The key distinction: gymnosperm ovules sit exposed on the surface of a megasporophyll (a modified leaf, often part of a cone). They are not enclosed in an ovary. This is why gymnosperms are called "naked seed" plants, while angiosperms, with their ovary-enclosed ovules, are "enclosed seed" plants.
Reproductive Processes in Flowering Plants
Pollination is the transfer of pollen from an anther to a stigma. This can happen via wind, water, insects, birds, or other animals.
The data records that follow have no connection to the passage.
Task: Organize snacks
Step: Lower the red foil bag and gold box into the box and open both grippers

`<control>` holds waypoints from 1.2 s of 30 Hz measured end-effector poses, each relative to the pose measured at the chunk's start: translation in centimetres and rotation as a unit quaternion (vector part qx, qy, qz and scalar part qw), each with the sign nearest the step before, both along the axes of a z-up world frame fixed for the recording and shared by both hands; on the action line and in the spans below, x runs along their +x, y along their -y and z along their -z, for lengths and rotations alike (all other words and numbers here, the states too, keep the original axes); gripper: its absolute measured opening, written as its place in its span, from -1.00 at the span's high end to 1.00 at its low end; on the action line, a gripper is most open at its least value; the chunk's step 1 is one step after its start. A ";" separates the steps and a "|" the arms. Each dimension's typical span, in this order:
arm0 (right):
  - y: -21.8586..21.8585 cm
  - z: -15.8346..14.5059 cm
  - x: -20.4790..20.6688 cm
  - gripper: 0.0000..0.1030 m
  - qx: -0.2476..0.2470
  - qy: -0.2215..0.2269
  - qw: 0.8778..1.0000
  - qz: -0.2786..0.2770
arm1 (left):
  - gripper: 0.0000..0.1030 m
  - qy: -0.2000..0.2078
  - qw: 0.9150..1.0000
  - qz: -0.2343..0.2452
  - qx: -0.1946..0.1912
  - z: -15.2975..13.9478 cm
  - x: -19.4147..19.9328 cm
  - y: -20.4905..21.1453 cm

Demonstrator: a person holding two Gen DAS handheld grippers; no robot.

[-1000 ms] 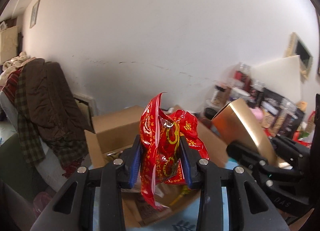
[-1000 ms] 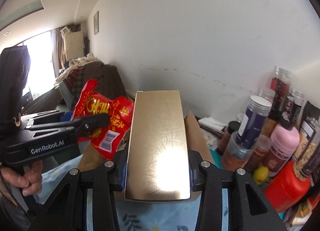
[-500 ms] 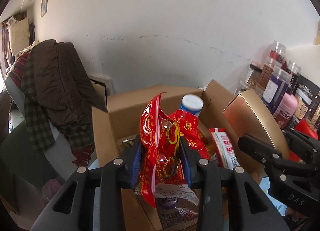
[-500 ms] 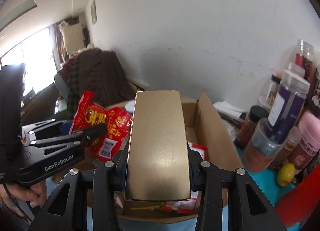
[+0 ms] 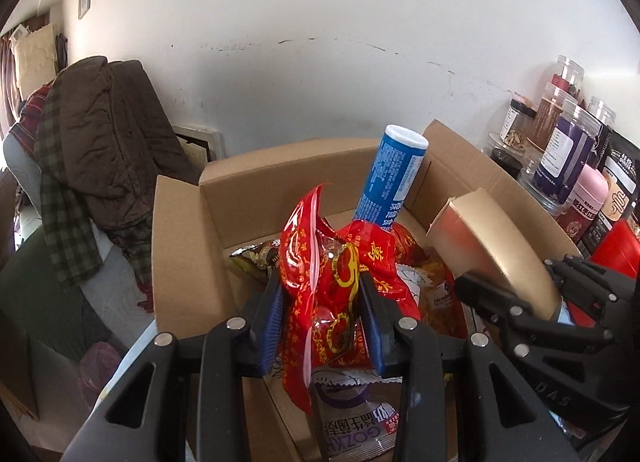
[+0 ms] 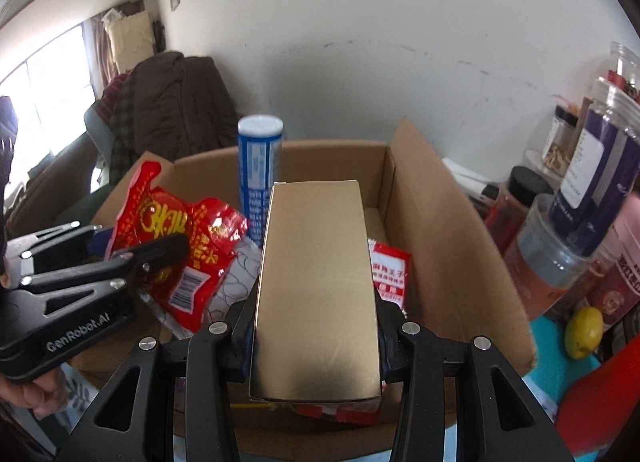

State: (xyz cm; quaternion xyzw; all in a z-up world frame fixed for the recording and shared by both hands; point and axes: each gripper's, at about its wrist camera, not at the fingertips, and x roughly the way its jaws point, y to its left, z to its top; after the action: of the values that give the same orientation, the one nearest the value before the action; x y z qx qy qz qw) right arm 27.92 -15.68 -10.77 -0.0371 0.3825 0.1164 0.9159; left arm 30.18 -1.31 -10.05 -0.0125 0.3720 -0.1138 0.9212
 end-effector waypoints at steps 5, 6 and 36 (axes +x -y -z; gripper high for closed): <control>-0.6 1.4 0.5 0.16 -0.020 -0.026 0.999 -0.014 | 0.29 -0.015 1.000 -0.003 0.007 0.3 0.3 0.1; -0.7 1.5 0.5 0.16 -0.023 -0.028 0.999 -0.013 | 0.28 -0.020 1.000 -0.004 0.011 0.4 0.4 0.2; 1.2 -0.8 -0.8 -0.19 -0.030 -0.022 0.999 0.015 | 0.17 -0.053 0.997 -0.021 0.053 -1.8 0.3 1.2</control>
State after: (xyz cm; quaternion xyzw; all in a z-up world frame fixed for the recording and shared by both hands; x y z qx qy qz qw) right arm 27.13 -16.86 -10.00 -0.0567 0.4067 0.0919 0.9072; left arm 30.50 -2.52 -8.27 0.0225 0.4253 -0.0736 0.9018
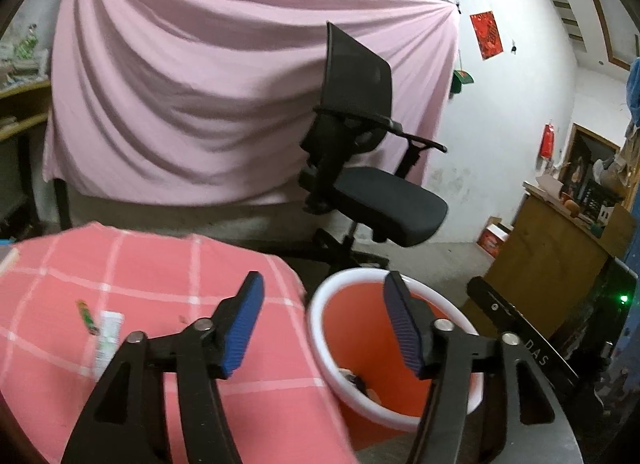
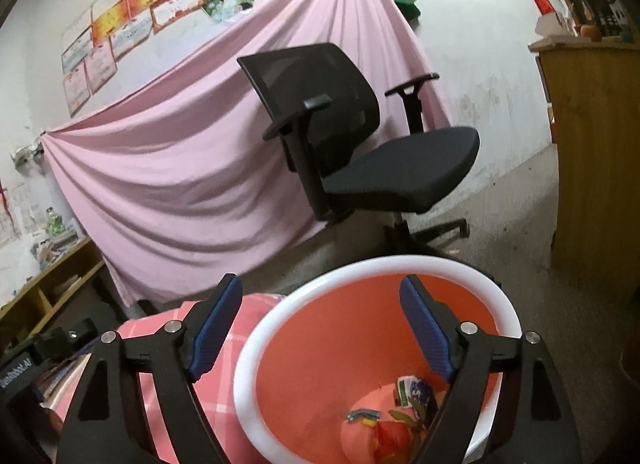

Pollination is not the same as fertilization; it just gets the pollen to the right place.
Double fertilization is a process unique to angiosperms, and it involves both sperm cells from the pollen grain:
- The pollen tube grows down through the style and enters the ovule through the micropyle.
- One sperm cell fuses with the egg cell, forming a diploid zygote (2n), which develops into the embryo.
- The other sperm cell fuses with the two polar nuclei in the central cell, forming the triploid endosperm (3n), which serves as a nutrient source for the developing embryo.
After fertilization, the ovule develops into a seed (containing the embryo and endosperm), and the ovary develops into a fruit that surrounds and protects the seed.